My impulse to follow the woman had been my undoing, for I somehow felt a strong conviction that Kirk had escaped during my absence in Cleveland Street, for though I waited in that dense and choking blackness beneath the red lamp of a surgery at the further corner for still another hour, he came not.

Therefore I was compelled very reluctantly to grope my way back into the Tottenham Court Road, where at last I found a hansom, and with a man leading the horse, I fell asleep as we went westward, so fagged and exhausted was I by that long and unpleasant vigil.

The wife of a motorist like myself is used to her husband’s late hours, therefore I had little difficulty in excusing myself to Mabel, yet when I retired to bed no sleep came to my eyes.

That woman’s shrill, despairing cry rang ever in my ears. Those words of hers were so mysterious, so ominous.

You’ve killed me, just as you killed my dear father !”

Should I go to the police in the morning and make a clean breast of the whole affair?

At dawn I found the fog had lifted, therefore, after looking in at the garage, I called upon Kirk, resolved to pretend ignorance of his visit to the house off the Tottenham Court Road. But again I was disappointed, for he had been absent all night. His sister was ignorant of his whereabouts, but, as she explained, his movements were ever erratic.

This caused me to make another visit to the house, which, in the light of day, I found to be in Foley Street, an even more squalid neighbourhood than I had believed.

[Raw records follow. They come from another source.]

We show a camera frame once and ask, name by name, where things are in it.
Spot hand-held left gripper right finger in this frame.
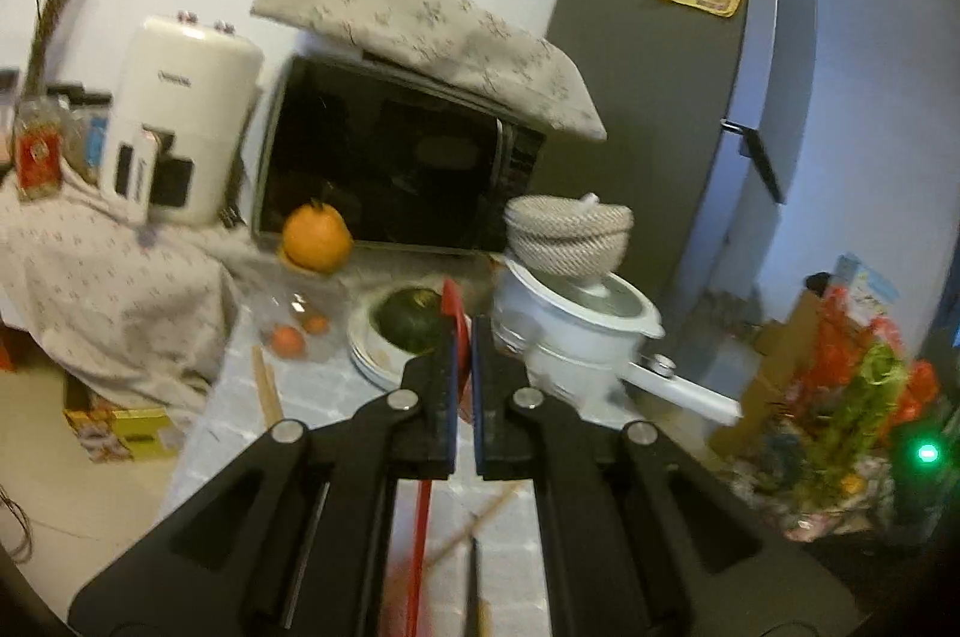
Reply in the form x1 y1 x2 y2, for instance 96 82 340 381
472 314 863 637

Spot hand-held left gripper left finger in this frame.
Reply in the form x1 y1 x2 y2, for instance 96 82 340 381
67 318 460 637

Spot red plastic spoon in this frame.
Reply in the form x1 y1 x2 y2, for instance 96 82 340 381
405 279 472 637

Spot black chopstick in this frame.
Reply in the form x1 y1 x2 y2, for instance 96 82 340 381
465 536 482 637

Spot green squash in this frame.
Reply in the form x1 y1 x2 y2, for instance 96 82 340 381
375 288 451 354

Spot orange plastic bag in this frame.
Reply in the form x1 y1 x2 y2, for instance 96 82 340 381
817 299 871 383
904 359 940 428

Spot white electric pot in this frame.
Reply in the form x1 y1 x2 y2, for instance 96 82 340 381
491 258 743 428

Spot blue and white box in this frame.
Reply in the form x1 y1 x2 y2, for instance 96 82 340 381
832 254 901 323

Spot clear glass jar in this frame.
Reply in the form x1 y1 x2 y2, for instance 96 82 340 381
251 265 350 362

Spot large orange with stem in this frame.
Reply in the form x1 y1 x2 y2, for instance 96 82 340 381
281 183 353 274

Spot black microwave oven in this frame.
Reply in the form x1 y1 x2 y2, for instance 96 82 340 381
251 53 547 255

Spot patterned yellow cardboard box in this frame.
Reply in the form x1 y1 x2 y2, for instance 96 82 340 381
64 406 181 464

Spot large floral cloth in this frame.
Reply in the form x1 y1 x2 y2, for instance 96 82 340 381
0 157 241 417

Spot grey refrigerator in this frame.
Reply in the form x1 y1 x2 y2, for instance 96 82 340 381
544 0 815 338

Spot floral cloth cover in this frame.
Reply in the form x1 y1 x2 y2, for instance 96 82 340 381
250 0 608 141

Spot white air fryer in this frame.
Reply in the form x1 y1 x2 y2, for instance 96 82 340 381
100 14 265 227

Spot clear jar black lid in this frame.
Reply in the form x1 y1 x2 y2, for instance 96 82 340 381
67 89 113 188

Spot red label jar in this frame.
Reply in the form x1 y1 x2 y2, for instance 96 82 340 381
13 97 65 203

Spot green string bundle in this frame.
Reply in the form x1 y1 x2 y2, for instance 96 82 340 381
825 344 912 465

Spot black wire rack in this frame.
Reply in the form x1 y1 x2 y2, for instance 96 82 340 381
712 277 960 540

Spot woven rope basket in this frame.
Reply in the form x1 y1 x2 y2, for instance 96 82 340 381
504 194 635 278

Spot black floor cables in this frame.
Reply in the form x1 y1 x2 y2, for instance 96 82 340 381
0 487 35 563

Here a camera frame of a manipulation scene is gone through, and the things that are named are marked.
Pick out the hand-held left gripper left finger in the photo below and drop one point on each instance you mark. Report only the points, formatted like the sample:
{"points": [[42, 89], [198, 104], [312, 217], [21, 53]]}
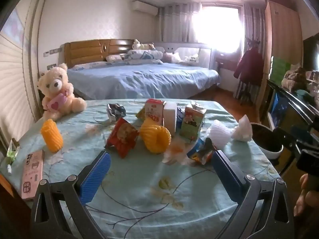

At the corner of Cleveland Street was the laundry, the windows of which were painted grey so that the passer-by could not peer within. The street seemed to be the play-ground of numberless dirty children, while the houses, all of which were let in tenements, were smoke-grimed and dismal.

At some of the windows the cheap lace curtains hung limp and yellow, and at others the windows had been white-washed to prevent people looking in. The neighbourhood was one that had sadly decayed, for even the public-house a little way up the street was closed and to let.

I stood outside the easily recognised surgery in order to take my bearings, and quickly discovered the three or four houses from one of which had come that cry in the night.

Yet which house it was, I knew not. Therefore what could I do? To remain there might attract Kirk’s attention if he were within. Hence I was afraid to loiter, so I passed on into Langham Street, and thus out into Portland Place.